Medo Mex · 2012-12-18T20:54:34

Hi everyone, I have been thinking how could I speed up rendering, can using multi-threading speed up rendering? What other techniques that I can use to speed up rendering?

Graphics and GPU Programming Programming

Started by Medo Mex December 14, 2012 12:28 AM

18 comments, last by ATEFred 11 years, 4 months ago

Gavin Williams

986

December 16, 2012 01:01 PM

I don't know what your scene and view looks like, but you'll probably have to organize your rendering in a more sophisticated way than just looping through all your objects and drawing them. You can use spacial partitioning techniques ... chunks, quadtrees etc to reduce the number of objects that you need to render. You keep those structures up to date as you go ... so in your update() method you will add/remove/sort your objects. And by the time you get to your render() method you'll already have a small collection of objects to render. If you have a heap of objects on screen you might want to look at instancing.

Medo Mex

891

Author

December 16, 2012 01:27 PM

@Gavin Williams: Do you mean I should use std::map? Any code example out there?

Gavin Williams

986

December 16, 2012 04:47 PM

I'm sorry I don't know C++ well enough yet to even try to talk to you about code specifics. And the implementation will very much depend upon your program. You'll have to do some research into spacial partitioning techniques and why they are used, particularly in regards to rendering.

Start here ...

http://www.altdevblogaday.com/2011/02/21/spatial-partitioning-part-1-survey-of-spatial-partitioning-solutions/

If your game/app is 2d I would recommend breaking it up into a simple array of areas and then you can selectively render each area that falls under your camera. And so you can imagine that if half your objects are in area 1 and the other half are in area 2 and your camera can only see area 1 then you won't have to render any of the objects in area 2, that would result in halving the number of draw calls you need to make. That is how you'll make gains in rendering... by not rendering.

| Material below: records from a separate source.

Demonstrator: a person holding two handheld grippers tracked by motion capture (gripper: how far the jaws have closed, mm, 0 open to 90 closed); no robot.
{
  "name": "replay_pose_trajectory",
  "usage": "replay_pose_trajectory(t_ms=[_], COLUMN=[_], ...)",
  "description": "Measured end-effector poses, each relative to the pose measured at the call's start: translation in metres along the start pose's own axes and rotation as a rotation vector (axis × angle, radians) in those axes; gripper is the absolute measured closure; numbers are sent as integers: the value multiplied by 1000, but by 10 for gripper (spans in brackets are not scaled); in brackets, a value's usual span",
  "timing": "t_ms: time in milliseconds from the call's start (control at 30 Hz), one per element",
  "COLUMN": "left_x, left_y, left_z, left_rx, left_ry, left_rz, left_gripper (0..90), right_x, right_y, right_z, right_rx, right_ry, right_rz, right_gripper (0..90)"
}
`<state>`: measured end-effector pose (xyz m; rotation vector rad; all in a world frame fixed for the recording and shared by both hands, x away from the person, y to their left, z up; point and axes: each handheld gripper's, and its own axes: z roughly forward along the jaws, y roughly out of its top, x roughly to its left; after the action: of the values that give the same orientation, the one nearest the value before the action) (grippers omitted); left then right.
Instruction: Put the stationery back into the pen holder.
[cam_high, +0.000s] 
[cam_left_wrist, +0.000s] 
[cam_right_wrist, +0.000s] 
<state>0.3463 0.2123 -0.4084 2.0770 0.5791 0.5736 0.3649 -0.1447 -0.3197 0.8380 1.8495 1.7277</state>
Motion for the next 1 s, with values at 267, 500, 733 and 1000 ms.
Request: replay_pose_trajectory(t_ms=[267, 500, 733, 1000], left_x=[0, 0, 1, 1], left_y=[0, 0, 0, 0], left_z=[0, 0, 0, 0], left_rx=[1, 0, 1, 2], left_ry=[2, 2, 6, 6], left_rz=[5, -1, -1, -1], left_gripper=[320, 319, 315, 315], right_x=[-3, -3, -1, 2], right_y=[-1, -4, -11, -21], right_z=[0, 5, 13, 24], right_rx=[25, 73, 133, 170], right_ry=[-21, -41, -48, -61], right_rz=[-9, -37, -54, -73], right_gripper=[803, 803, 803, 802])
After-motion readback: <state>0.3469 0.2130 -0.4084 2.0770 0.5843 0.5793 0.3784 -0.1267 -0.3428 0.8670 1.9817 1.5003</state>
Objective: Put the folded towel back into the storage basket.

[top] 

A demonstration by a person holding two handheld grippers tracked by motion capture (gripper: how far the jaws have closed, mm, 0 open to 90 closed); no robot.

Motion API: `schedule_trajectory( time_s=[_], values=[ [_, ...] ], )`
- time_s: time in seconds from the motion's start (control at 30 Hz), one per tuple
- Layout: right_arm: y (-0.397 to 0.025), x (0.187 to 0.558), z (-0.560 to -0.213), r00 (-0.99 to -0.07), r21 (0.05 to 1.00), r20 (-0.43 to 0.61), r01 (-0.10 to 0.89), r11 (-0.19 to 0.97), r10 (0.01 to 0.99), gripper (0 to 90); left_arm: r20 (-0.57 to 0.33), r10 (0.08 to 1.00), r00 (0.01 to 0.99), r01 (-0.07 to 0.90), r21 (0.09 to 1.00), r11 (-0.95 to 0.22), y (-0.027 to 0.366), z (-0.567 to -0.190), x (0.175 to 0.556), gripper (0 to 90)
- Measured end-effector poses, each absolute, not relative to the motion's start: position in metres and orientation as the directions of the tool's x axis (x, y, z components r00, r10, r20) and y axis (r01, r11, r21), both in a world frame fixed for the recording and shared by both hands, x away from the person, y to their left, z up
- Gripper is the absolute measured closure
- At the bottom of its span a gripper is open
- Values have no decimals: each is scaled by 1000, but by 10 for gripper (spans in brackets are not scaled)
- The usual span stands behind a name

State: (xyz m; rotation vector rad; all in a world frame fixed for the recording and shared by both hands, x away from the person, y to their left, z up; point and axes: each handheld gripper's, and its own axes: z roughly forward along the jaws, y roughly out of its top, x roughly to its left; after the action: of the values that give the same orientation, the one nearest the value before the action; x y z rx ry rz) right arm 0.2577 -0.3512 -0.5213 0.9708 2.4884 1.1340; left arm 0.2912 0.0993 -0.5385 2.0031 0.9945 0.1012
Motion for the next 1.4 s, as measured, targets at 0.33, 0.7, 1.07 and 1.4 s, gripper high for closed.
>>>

If all your objects are the same (same geometry) then you can use hardware instancing to draw many objects with one call.

What you have to realize is that making a draw call has a cost. And so you want to reduce that cost.

Medo Mex

891

Author

December 16, 2012 07:01 PM

What you have to realize is that making a draw call has a cost. And so you want to reduce that cost.[/quote]

If I have 10 mesh in the scene, 5 of them are the same, I have to repeat the following 10 times to draw them all:
- Set world matrix
- Draw

What you mean by reducing draw calls? I think you can't draw more than 1 mesh in one draw call.

Flimflam

665

December 17, 2012 06:20 AM

What you have to realize is that making a draw call has a cost. And so you want to reduce that cost.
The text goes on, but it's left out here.